Des publications largement relayées sur les réseaux sociaux affirment que Mamy Ravatomanga sera prochainement remis en liberté.
Après vérification, cette affirmation est non vérifiée.
Il est vrai que la défense de l'homme d'affaires malgache multiplie les démarches judiciaires, à la fois à Port-Louis et à Londres. Toutefois, aucune juridiction n'a ordonné sa remise en liberté à ce jour (30 juillet 2026).

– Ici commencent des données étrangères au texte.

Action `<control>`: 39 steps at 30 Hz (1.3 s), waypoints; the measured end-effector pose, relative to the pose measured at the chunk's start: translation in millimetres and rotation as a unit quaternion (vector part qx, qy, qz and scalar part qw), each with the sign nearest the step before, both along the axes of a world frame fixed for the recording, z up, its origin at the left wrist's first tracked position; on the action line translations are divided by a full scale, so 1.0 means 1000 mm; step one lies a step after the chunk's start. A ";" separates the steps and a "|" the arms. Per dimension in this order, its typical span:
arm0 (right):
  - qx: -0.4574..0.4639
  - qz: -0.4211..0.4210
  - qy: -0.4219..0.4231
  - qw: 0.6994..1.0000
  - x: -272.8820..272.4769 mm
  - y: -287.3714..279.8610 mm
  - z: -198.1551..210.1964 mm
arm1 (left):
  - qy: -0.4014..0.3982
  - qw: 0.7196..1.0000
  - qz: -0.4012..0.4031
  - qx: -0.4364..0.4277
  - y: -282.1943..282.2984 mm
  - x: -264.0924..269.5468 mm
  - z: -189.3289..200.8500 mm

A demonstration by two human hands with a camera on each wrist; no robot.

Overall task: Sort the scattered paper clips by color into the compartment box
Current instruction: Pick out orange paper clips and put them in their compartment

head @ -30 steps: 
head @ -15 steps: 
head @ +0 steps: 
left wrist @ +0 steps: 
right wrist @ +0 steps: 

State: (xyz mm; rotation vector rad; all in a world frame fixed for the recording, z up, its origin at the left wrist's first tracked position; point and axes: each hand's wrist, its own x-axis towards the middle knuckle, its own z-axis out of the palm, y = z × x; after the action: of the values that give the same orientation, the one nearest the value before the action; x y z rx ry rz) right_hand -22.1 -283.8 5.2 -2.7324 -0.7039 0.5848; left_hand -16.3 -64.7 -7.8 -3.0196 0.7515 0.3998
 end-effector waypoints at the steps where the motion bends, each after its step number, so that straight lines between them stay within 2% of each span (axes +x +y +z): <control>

Affirmer qu'il « sera libéré » relève donc de la spéculation ou d'une interprétation prématurée du calendrier judiciaire.
À l'origine de cette vague de rumeurs figure la tenue d'une nouvelle audience, ce jeudi 30 juillet 2026. La Bail and Remand Court (BRC) de Maurice examine une nouvelle demande de mise en liberté sous caution déposée par ses avocats mauriciens.
Parallèlement aux procédures engagées à Maurice, l'équipe juridique de Mamy Ravatomanga a également saisi une juridiction britannique. Le 22 juillet 2026, le cabinet Thomas More Chambers a déposé une demande d'autorisation d'appel devant le Judicial Committee of the Privy Council (JCPC), à Londres, la plus haute juridiction de recours pour les affaires mauriciennes.
Cette démarche vise à contester la légalité de son maintien en détention provisoire, qui a duré neuf mois jusqu’ici. Toutefois, cette instance n'a fixé aucune date d'audience et ne s'est pas encore prononcée sur la recevabilité du recours.
Pour rappel, Mamy Ravatomanga a été arrêté par les autorités mauriciennes le 24 octobre 2025. Après un séjour dans une clinique privée, il a été transféré, en décembre 2025, à la prison de haute sécurité de Melrose. Il fait l'objet de trois accusations provisoires : deux chefs de blanchiment d'argent et un chef d'entente délictueuse.
Jusqu'à présent, toutes ses demandes de remise en liberté sous caution ont été rejetées. Le dernier refus a été prononcé par la Cour suprême de Maurice le 26 mai 2026.
Verdict : Non vérifié. Les éléments disponibles ne permettent pas d'affirmer que Mamy Ravatomanga sera remis en liberté. Si la nouvelle demande de mise en liberté sous caution examinée le 30 juillet 2026 ouvre une possibilité juridique, aucune décision n'a encore été rendue.